Il le confirme : des protocoles professionnels pour chaque type d’hébergement sont à l’étude depuis plusieurs semaines. Ils vont détailler des process d’accueil et de nettoyage et lister les produits sanitaires utiles. De quoi rassurer rapidement les professionnels et la clientèle.
On s’interroge aussi dans les campings
Le plus simple sera peut-être le camping sous toile. Sans doute a-t-on moins à craindre du coronavirus quand on dispose de sa propre tente, de sa caravane ou d’un camping-car.Nicolas Dayot, est le président de l’Union Bretonne de l'Hôtellerie de Plein Air (UBHPA). Il est également président de la fédération nationale des campings et lui-même propriétaire d’un camping en Bretagne. Ces derniers jours, il passe son temps au téléphone avec les ministères et ses pairs.
Il faudra faire la vaisselle avec un masque au bloc sanitaire
Il concède que sur les campings « l’emplacement nu » est sans risque et que les camping-caristes ou les caravaniers peuvent même se passer des sanitaires collectifs. Car c'est là le point délicat. Il faudra respecter des distances aux lavabos, aux urinoirs et aux bacs à linge. Sans doute en condamner un sur deux. Il faudra plusieur fois par jour nettoyer les douches et les poignées de portes.Les professionnels ont déjà étudié tous ces aspects du camping. À l’accueil par exemple : mettre moins de réceptionnistes derrière le guichet, organiser un sens de circulation à la réception avec des marquages au sol. Et distribuer à chaque campeur masques, lingettes, gel et produits sanitaires.

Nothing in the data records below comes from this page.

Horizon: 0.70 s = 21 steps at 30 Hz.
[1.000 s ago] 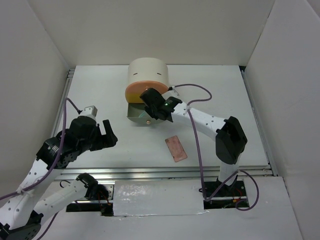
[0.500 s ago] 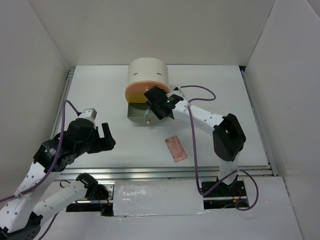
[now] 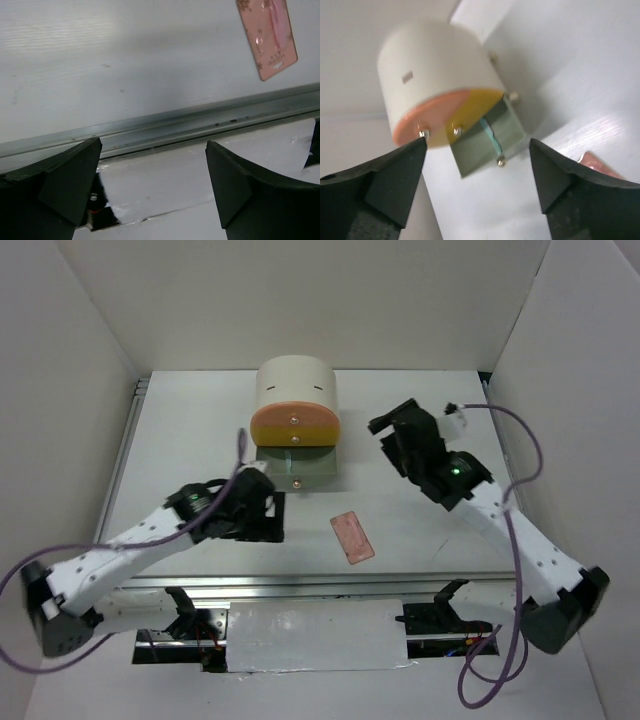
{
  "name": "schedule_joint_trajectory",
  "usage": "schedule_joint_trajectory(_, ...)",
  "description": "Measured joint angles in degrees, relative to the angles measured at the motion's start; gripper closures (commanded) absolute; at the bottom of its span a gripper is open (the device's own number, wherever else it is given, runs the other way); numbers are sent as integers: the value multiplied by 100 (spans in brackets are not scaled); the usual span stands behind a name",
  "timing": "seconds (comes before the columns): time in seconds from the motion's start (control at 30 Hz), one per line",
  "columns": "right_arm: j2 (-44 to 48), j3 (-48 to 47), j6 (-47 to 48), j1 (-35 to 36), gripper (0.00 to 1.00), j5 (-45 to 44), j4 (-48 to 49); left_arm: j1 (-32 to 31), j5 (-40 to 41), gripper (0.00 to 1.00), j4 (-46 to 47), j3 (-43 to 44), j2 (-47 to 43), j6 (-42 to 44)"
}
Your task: Organize the makeup
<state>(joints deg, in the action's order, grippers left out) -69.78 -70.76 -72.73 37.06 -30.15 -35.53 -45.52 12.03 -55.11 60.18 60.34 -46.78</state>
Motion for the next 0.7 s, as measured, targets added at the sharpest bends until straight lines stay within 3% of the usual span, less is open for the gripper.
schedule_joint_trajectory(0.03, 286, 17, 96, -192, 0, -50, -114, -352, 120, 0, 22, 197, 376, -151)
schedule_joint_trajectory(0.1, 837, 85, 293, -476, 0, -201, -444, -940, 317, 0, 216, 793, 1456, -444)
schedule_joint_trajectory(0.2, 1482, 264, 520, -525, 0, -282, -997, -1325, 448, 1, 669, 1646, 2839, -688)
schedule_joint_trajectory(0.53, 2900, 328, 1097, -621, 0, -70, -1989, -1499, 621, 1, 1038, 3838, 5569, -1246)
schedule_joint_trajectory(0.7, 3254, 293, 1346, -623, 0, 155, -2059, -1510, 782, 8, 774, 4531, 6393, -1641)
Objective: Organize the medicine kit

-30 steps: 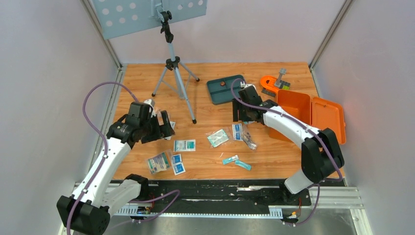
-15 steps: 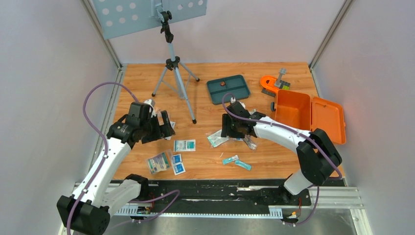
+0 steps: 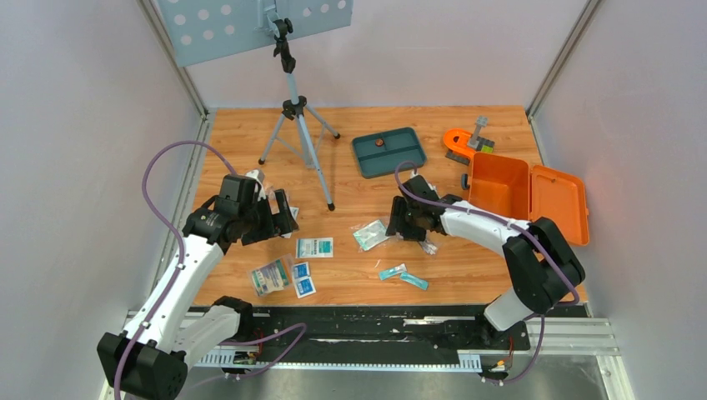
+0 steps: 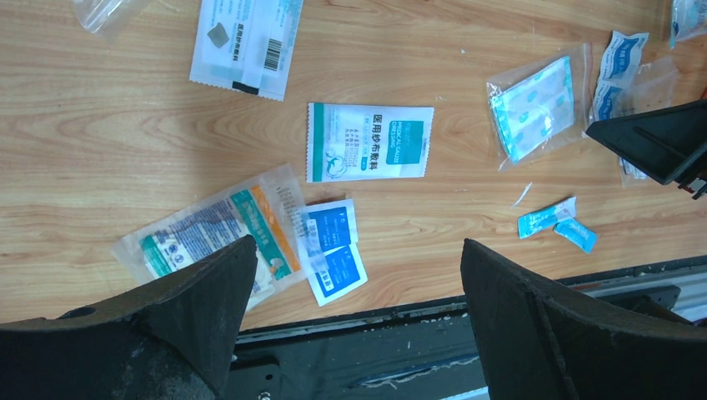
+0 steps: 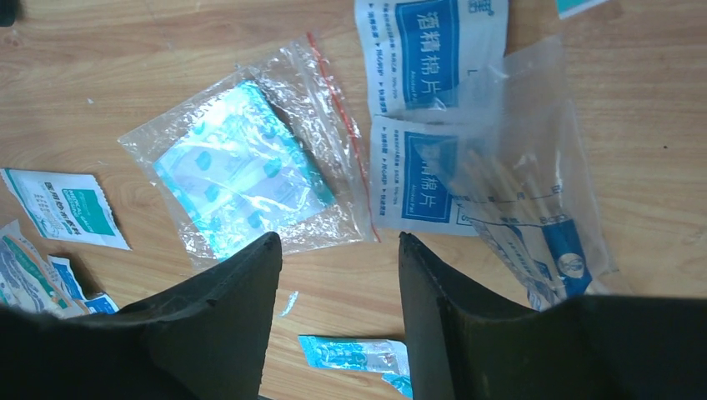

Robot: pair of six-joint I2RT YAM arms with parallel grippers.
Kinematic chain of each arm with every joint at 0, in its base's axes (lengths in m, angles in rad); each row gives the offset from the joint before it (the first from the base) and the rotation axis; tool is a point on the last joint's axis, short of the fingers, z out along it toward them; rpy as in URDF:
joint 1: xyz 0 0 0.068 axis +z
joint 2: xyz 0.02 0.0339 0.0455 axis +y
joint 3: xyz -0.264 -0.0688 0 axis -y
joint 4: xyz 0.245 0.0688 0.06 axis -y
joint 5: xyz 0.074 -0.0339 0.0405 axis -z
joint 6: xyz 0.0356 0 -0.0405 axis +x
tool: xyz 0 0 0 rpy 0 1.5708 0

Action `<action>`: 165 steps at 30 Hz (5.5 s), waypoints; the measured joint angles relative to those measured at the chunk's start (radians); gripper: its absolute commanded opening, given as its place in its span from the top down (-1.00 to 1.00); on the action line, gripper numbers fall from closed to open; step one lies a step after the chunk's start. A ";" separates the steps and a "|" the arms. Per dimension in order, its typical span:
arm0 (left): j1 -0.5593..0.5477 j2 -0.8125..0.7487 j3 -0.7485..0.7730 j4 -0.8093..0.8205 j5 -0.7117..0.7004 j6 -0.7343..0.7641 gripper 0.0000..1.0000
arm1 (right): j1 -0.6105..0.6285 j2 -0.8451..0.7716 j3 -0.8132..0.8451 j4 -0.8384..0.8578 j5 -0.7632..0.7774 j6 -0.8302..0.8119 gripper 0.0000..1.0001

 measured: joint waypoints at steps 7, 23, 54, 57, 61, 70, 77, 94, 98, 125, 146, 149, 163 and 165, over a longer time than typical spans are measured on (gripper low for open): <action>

Va-t-on demander aux locataires de venir avec leurs oreillers et leurs draps ?
Dans nombre de campings, c’est le mobil-home ou le chalet qui est en vogue, voire la yourte ou la cabane dans les arbres. Là c’est la literie qui peut inquiéter. On peut faire des roulements, changer de matelas et mettre l'autre en jachère sanitaire mais le client devra peut-être apporter ses oreillers et ses draps.Pour le ménage, le locataire sera prié d’en faire une part lui-même. Mais on lui fournira le nécessaire : blouse, gants, masques et produits.
L’équipe sanitaire viendra ensuite désinfecter avec des produits validés pour laisser place nette aux vacanciers suivants.
Piscines et jeux de plein-air sous conditions
Pour les piscines l’eau chlorée règle son compte au virus, mais la gestion des abords c’est une autre paire de palmes. Il va falloir étudier les écarts entre les transats et discipliner les baigneurs sur les tobogans… pas gagné, sauf à mettre du personnel en renfort à la surveillance.Pour les animations on étudie déjà des jeux en wifi… mais ce qui pose le plus problème c’est l’aire de jeu des enfants. Les châteaux de sable oui, mais pas les châteaux gonflables. Au club enfants il va falloir réduire les groupes, les animateurs vont devoir être très inventifs.
Pour les grands, les activités nautiques individuelles seront tout indiquées : paddle, planche, canoë ou sinon les activités traditionnelles: randonnées à pied ou à vélo.
Des décisions au niveau national
Dès ce jeudi 14 mai des décisions vont être prises pour toute la filière tourisme et hôtellerie. Un comité interministériel se réunit et une annonce des décisions devrait tombée en milieu de journée ce jeudi. Le site du CRT rend compte des évolutions du tourisme face à la crise sanitaire et informe les professionnels avec son guide des bonnes pratiques.Certaines questions resteront peut-être en suspens. Quels étrangers seront autorisés à venir en juillet-aout? Les cercles de 100 km s’élargiront-ils? Les zones rouges ou vertes seront elle ouvertes entre elles? Les professionnels auront-il un plan de soutien? Des exonérations de charges cet été? Les Français les plus modestes ou désargentés auront-ils des aides de la CAF ou des chèques vacances? Les décisions du premier ministre ce 14 mai sont très attendues. Le Président de la République pourrait aussi s’exprimer le 29 mai sur ce point.